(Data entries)
::::::
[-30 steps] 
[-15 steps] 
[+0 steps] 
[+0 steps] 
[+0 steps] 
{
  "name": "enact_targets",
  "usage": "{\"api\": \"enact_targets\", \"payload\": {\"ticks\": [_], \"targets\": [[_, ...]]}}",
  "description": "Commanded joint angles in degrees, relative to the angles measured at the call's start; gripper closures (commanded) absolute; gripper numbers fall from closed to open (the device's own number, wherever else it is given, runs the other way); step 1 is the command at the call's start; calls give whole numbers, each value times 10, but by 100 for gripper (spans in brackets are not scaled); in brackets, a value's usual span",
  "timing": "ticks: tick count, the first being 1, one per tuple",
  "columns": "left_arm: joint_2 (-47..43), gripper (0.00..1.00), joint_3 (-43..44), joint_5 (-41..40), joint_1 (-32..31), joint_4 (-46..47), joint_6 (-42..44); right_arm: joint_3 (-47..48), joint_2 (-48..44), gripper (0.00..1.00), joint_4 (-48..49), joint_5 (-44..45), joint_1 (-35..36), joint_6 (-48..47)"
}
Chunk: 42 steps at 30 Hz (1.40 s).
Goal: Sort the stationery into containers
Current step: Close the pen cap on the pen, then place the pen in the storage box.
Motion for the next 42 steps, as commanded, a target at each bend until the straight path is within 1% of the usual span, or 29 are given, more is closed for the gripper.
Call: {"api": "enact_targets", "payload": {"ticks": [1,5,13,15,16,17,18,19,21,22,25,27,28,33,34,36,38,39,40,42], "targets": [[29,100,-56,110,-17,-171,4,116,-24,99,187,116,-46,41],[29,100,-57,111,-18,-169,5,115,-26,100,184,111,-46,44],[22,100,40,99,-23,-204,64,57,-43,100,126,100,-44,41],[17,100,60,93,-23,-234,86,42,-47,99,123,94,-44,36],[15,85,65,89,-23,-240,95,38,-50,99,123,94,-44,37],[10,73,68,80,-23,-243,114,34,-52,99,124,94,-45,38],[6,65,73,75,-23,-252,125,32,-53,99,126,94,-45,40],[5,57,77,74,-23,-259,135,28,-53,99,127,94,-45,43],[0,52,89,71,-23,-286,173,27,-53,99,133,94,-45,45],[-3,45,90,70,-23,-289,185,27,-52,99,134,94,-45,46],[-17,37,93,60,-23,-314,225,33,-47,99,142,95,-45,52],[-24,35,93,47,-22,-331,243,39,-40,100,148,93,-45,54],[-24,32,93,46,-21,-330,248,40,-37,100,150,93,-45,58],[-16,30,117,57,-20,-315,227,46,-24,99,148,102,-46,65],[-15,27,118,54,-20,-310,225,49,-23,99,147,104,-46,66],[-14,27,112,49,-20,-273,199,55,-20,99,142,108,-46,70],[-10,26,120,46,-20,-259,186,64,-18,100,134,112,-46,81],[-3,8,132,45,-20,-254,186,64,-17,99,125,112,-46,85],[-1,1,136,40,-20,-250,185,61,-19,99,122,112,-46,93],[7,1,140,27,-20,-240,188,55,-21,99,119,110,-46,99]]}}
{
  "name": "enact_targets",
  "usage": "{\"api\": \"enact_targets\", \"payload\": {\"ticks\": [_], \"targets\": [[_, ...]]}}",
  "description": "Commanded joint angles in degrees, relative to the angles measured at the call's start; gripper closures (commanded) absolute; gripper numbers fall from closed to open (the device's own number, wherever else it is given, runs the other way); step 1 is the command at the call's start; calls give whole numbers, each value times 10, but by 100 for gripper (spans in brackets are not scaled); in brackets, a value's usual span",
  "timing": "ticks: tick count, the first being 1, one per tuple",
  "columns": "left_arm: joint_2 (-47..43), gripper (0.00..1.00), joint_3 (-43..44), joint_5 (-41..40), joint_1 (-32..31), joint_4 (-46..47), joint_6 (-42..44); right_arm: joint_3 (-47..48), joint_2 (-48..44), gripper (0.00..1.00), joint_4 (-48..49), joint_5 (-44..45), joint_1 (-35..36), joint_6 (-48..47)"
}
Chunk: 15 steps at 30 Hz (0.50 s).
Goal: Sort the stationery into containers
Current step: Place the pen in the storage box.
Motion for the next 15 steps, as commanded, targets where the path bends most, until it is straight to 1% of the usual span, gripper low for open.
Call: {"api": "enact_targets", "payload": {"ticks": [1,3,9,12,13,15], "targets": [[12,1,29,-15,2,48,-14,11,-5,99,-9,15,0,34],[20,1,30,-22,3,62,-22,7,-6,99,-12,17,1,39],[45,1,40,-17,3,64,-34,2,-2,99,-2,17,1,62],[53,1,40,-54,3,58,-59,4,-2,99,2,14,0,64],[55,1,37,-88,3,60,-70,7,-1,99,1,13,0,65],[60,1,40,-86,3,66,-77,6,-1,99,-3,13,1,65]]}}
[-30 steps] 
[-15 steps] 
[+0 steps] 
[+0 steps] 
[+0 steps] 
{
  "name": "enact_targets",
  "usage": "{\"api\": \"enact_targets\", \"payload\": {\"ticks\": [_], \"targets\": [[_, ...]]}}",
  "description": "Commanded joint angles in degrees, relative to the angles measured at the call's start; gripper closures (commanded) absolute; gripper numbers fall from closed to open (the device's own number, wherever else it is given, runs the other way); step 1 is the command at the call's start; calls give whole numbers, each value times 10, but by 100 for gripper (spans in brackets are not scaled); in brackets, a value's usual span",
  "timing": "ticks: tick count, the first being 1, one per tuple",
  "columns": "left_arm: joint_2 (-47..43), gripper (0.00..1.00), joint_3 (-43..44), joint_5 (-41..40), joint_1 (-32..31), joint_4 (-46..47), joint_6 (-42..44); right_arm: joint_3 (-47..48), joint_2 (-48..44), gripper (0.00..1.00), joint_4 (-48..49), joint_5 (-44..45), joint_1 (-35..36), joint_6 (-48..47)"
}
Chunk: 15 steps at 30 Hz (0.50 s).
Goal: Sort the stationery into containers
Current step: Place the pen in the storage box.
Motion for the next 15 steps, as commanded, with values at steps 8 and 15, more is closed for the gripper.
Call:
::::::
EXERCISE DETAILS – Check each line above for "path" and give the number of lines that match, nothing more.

ANSWER TO THE EXERCISE – 2